Только Кейт сказала, что она совершенно согласна с Лурией. Она сказала это горячо, с полным убеждением. Сидевший напротив Монти Лефрой заявил, словно вынося окончательное суждение, что тут он не согласен со своей милой женой.
— Я верю в то направление, куда летит стрела времени,— сказал он, придав голосу особую раскатистость.— А она летит в направлении сохранения индивидуальных жизней.
— Неужели? — Лурия, не дожидаясь ответа, перевел насмешливый взгляд глубоких карих глаз на соседа Кейт, доктора Перримена.
Но прежде чем Перримен ответил, заговорила его жена.
— Я против вас, профессор,— сказала она оживленно, сочувственно, решительно.— По совсем иным соображениям. По религиозным. Видите ли, я верую, что перед каждым человеком открыта возможность искупления. Конечно, всякое преступление ужасно. Но преступник может раскаяться и найти прощение. И когда вы казните его, то отнимаете у него этот шанс. Чем бы ни запятнал себя человек, ему надо дать возможность очистить душу.
Этот непрошеный ответ оказался и самым длинным. Лурия был готов почти к любому возражению, но не к таким христианским прописям. Его выручил доктор Перримен, хотя он опять — как однажды с Хамфри — говорил так, словно мысли его были в этот момент где-то далеко.
— Пожалуй, пожалуй, я соглашусь с Элис. Хотя не могу сказать, что верую, как она. Вера, конечно, утешение, но притворяться, будто веришь, бесполезно.
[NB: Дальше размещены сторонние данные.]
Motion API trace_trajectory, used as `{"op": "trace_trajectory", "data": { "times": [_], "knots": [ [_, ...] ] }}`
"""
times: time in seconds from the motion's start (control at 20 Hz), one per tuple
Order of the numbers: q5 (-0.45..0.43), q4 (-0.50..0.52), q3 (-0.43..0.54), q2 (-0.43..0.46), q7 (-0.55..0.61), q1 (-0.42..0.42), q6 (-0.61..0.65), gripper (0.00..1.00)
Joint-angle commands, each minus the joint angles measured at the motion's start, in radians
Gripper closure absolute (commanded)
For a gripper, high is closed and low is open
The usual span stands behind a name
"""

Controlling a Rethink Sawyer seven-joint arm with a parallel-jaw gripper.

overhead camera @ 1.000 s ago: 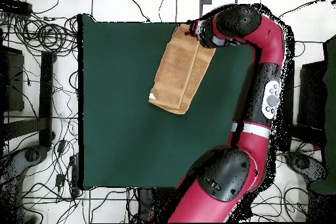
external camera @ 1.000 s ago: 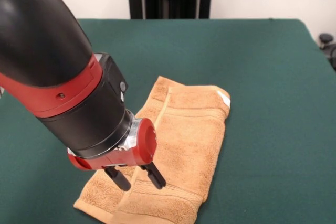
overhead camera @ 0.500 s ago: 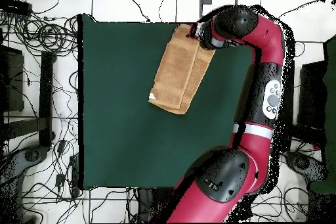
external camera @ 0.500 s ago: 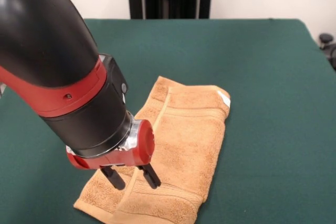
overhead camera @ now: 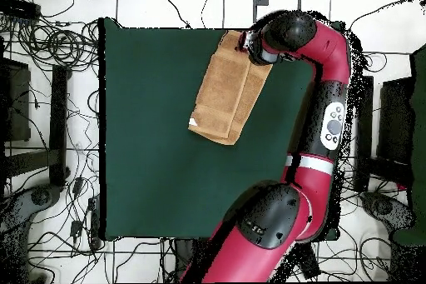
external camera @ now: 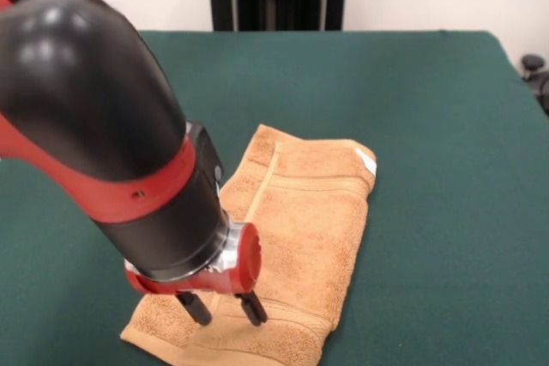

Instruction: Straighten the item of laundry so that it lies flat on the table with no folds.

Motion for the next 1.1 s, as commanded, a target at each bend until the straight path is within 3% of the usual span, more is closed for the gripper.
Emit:
{"op": "trace_trajectory", "data": {
  "times": [0.05, 0.65, 1.1],
  "knots": [
    [-0.012, 0.036, 0.063, 0.107, -0.135, 0.032, -0.021, 0.0],
    [0.138, 0.129, 0.034, 0.111, -0.097, 0.03, -0.088, 0.0],
    [0.232, 0.134, 0.05, 0.113, -0.108, 0.034, -0.023, 0.0]
  ]
}}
И мое возражение самое земное. Всегда ли мы уверены, что казним истинного виновника? Не знаю, как вас, а меня не устраивает даже самая малая вероятность ошибки. Принять это я не могу...
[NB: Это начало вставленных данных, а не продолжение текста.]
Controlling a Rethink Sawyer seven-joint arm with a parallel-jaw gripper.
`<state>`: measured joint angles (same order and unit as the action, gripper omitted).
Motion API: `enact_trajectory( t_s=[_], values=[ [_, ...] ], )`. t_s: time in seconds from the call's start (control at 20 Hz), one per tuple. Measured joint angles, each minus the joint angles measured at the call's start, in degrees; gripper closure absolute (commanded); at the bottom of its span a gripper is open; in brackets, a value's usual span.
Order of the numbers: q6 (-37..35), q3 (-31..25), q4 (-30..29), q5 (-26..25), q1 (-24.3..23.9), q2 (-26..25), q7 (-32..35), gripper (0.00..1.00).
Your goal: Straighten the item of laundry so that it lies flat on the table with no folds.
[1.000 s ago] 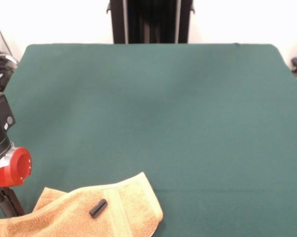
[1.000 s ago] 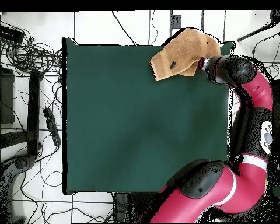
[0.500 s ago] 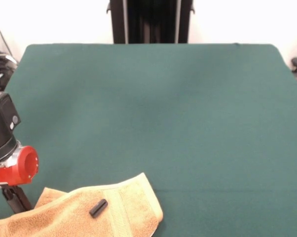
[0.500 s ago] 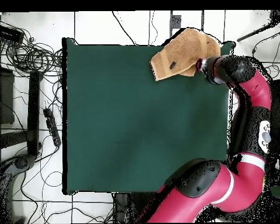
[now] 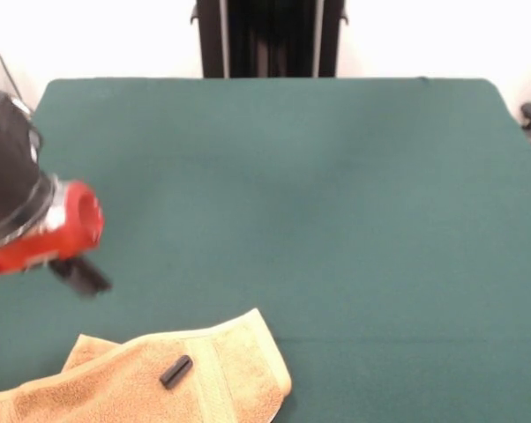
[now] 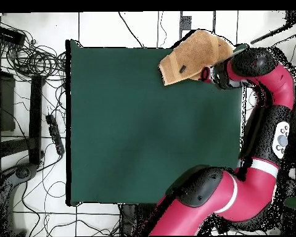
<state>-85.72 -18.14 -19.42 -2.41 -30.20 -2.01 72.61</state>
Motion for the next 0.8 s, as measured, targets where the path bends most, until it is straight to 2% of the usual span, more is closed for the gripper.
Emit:
enact_trajectory(
  t_s=[0.05, 0.3, 0.4, 0.5, 0.65, 0.75, 0.8],
  values=[
    [-8.42, -0.87, 2.2, -1.57, 0.14, 0.42, 0.0, 1.0],
    [-21.36, -4.38, 5.12, -4.33, -0.54, 1.88, 0.0, 1.0],
    [-22.85, -5.49, 5.54, -4.25, -1.13, 2.52, -0.01, 1.0],
    [-21.59, -6.22, 5.62, -3.58, -1.84, 3.08, -0.01, 1.0],
    [-15.85, -6.28, 5.63, -2.42, -2.54, 3.38, -0.01, 1.0],
    [-9.18, -6.15, 5.62, -1.96, -2.74, 3.28, -0.01, 1.0],
    [-1.77, -5.75, 5.6, -2.05, -2.59, 3.09, 0.0, 1.0]
  ],
)
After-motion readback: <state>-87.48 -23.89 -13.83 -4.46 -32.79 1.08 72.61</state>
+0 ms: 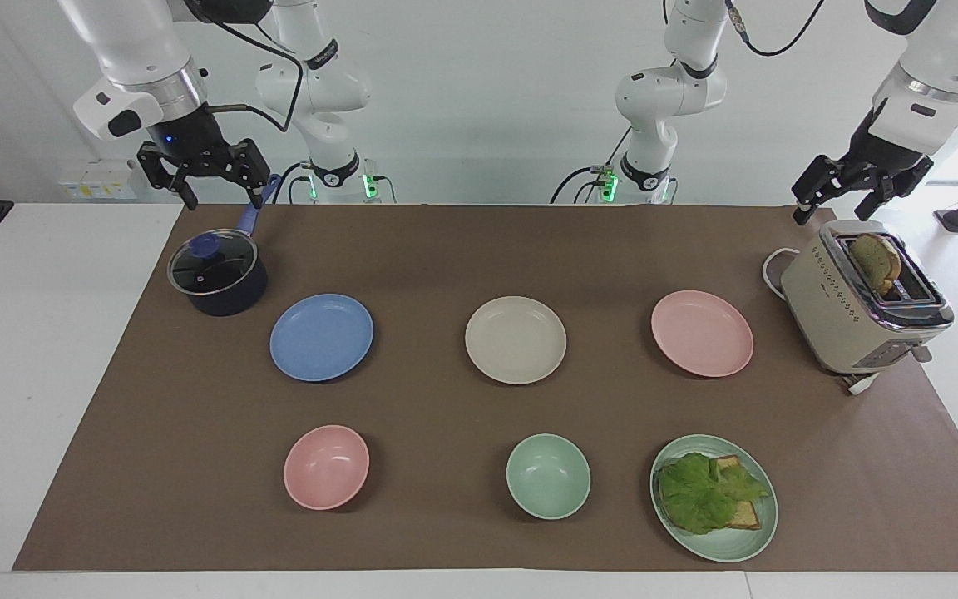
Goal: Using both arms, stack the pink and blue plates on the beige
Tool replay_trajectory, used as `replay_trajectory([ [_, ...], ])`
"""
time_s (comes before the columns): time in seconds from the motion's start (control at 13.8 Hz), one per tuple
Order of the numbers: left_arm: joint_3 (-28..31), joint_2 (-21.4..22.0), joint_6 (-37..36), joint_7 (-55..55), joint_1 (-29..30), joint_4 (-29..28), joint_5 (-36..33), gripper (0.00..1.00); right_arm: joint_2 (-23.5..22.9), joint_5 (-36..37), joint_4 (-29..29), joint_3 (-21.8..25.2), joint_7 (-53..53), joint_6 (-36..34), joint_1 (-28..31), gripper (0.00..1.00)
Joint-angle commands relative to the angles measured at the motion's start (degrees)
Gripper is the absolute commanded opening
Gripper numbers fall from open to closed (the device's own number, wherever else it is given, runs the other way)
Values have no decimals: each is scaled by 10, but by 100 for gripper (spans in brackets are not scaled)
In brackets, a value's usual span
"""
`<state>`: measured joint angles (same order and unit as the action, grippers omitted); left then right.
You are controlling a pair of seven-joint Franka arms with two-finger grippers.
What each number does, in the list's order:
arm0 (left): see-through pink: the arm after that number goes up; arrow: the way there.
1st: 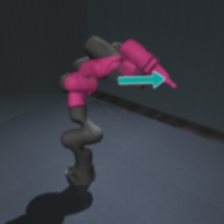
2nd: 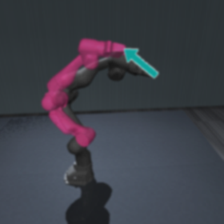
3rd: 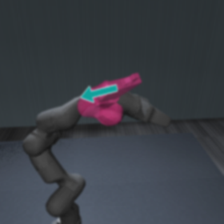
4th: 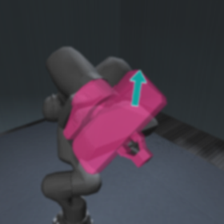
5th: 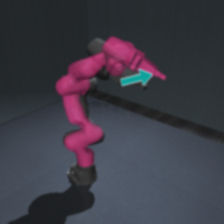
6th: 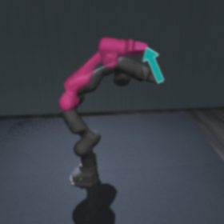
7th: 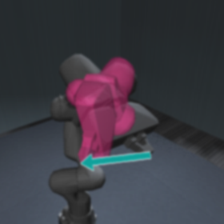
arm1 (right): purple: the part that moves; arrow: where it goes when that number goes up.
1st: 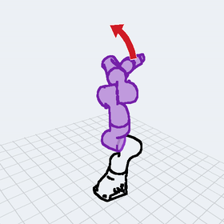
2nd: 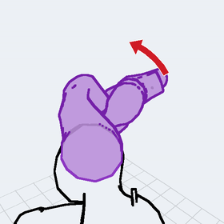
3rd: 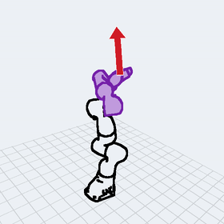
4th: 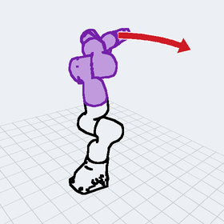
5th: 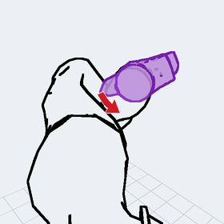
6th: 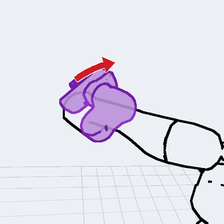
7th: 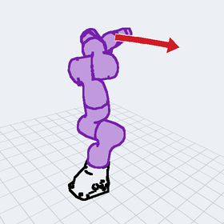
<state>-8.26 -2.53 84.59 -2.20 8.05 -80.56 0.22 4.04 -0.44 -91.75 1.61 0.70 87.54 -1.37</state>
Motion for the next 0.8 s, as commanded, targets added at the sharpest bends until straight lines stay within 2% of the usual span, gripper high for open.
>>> replay_trajectory([
  [0.0, -1, 14, 15, 3, 6, -18, -13, 100, 12, 2, -13, -5, 11, -2, 8, 100],
  [0.22, -1, 16, 12, 3, 7, -24, -13, 100, 12, 2, -13, -5, 11, -2, 8, 100],
  [0.36, 0, 23, 15, 3, 8, -49, -12, 100, 12, 2, -13, -5, 11, -1, 8, 100],
  [0.51, 0, 29, 35, 3, 8, -98, -12, 100, 12, 2, -13, -5, 11, -1, 8, 100],
  [0.73, 0, 45, 122, 4, 23, -203, -12, 100, 12, 2, -13, -5, 11, -1, 8, 100],
])
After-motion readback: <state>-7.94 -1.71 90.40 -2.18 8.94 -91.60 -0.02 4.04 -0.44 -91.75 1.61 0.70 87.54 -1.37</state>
Вскоре гости начали подниматься из-за стола. Возможно, этот разговор только усугубил ощущение тревоги. После обеда пили мало, хотя Хамфри и заметил, что Кейт, которая не чуждалась крепких напитков, вьпила вторую рюмку коньяка. В гостиную они не вернулись и разошлись очень рано.
Хамфри хотелось поговорить с Кейт, но она снова увлеченно слушала доктора Перримена, и, когда они вышли на Итонскую площадь, доктор пошел рядом с ней по направлению к ее дому.
На другой день, совсем рано, Хамфри услышал в телефонной трубке голос Кейт, ласковый, уверенный. Перримену нужен совет, сказала она. Об этом он с ней и разговаривал накануне. Он был бы рад, если бы Кейт и Хамфри зашли к нему как-нибудь вечером на этой неделе. Она прибегла к приему, который Хамфри сам использовал когда-то, когда был влюблен и не знал, отвечают ли ему взаимностью. Но влюбленность ли это? Или просто разведка? Кейт приоткрыла дверь, использовав самый будничный предлог, чтобы восстановить их отношения — когда ни он, ни она не осмеливались нарушить мирное течение каждой данной минуты.
18
Утром Кейт сказала Хамфри, что доктору Перримену нужен совет. А всего через два-три часа он уже знал, что, возможно, тревожило доктора. Позвонил Фрэнк Брайерс — дружески, оживленно, деловито.
— Загляните к нам. Если вы не очень заняты. Так, мелочь, пустяки, но, возможно, вам будет легче разобраться, чем мне. Да и вообще посмотрите, как мы тут все наладили.